Yamaguchi had been wrong.

While most people don't matter to him— a number he is grudgingly being forced to admit isn't quite as large as it was three years ago, there is one person who matters more than any other.

Kei doesn't know what love is.

Because if love is the desire to protect something, then he doesn't feel love. Wanting to keep Yamaguchi safe...that's just a symptom— a side effect— of the underlying feeling at its center.

If Kei has his way, Yamaguchi will never again wear an expression like the one he'd put on his face that day. If Kei has his way, Yamaguchi will never again feel the emotions that generated it. Kei doesn't just want to protect the crow, Kei would see him content.

And fate and leveler bonds can burn in hell. There is no one else he would want to face the future with.

A/N: Ahhh... year three arc concluded- and on a LONG chapter at that (almost 9000 words, goodbye 100k word milestone). I thought about splitting it, but eh, have a bit of emotionally invested Tsukki and a little Tsukkiyama with your sigh of relief.

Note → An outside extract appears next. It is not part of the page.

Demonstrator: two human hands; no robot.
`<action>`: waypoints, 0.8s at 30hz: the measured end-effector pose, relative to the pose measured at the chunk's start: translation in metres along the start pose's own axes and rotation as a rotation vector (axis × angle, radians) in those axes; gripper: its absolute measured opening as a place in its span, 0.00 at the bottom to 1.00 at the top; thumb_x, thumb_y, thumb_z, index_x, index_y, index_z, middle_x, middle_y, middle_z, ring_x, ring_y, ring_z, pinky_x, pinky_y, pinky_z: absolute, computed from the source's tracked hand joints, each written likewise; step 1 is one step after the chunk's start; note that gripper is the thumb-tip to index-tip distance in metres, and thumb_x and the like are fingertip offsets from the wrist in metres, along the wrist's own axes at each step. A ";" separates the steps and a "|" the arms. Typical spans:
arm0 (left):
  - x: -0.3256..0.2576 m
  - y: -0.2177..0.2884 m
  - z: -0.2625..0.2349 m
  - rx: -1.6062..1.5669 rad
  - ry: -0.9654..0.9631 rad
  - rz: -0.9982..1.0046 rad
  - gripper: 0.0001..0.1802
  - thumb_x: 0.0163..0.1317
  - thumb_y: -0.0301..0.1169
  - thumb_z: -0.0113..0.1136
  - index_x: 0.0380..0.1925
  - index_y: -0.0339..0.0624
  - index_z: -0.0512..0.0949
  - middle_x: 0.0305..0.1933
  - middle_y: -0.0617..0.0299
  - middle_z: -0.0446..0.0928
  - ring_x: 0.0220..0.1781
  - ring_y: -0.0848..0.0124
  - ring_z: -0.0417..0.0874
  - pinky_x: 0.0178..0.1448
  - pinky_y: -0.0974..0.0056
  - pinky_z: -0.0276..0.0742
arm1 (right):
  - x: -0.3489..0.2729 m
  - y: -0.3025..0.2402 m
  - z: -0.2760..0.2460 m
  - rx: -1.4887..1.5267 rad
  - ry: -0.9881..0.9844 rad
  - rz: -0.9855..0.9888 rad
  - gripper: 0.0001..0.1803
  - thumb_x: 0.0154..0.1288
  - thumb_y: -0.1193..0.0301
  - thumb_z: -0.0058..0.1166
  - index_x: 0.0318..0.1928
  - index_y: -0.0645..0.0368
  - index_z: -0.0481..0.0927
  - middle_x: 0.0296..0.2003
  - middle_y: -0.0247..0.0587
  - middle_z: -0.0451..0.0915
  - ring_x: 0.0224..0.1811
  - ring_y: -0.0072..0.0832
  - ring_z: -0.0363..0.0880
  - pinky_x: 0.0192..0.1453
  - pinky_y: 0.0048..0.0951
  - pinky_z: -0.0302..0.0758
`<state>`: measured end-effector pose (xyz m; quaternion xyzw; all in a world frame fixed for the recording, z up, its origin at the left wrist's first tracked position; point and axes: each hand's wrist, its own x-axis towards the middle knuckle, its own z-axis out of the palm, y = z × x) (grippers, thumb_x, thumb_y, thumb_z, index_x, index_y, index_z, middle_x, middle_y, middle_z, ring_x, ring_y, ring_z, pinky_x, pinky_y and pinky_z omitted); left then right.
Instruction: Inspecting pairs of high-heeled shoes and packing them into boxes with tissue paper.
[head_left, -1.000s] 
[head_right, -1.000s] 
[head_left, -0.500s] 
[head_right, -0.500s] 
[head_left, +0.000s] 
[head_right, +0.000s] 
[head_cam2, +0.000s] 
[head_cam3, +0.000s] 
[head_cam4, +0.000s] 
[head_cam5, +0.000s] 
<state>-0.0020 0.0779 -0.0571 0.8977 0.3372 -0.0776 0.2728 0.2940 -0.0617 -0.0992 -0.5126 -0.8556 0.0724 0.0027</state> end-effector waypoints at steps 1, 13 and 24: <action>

None of you would know this, but in every novel I haven't taken to a publisher (all of them, lol), one of my big pivotal characters always ends up biting it. I have a penchant for killing AT LEAST one high impact character and I SERIOUSLY almost killed those two... what saved them is that they are a significant part of the Karasuno team in the series and it felt wrong to kill them off before they'd even graduated after winning nationals- i.e. if I were writing this another couple years or so from now, I might have XD

Well, you can all sleep easy again for the night; I am going to go for some ice cream after this one. Have a wonderful evening, guys!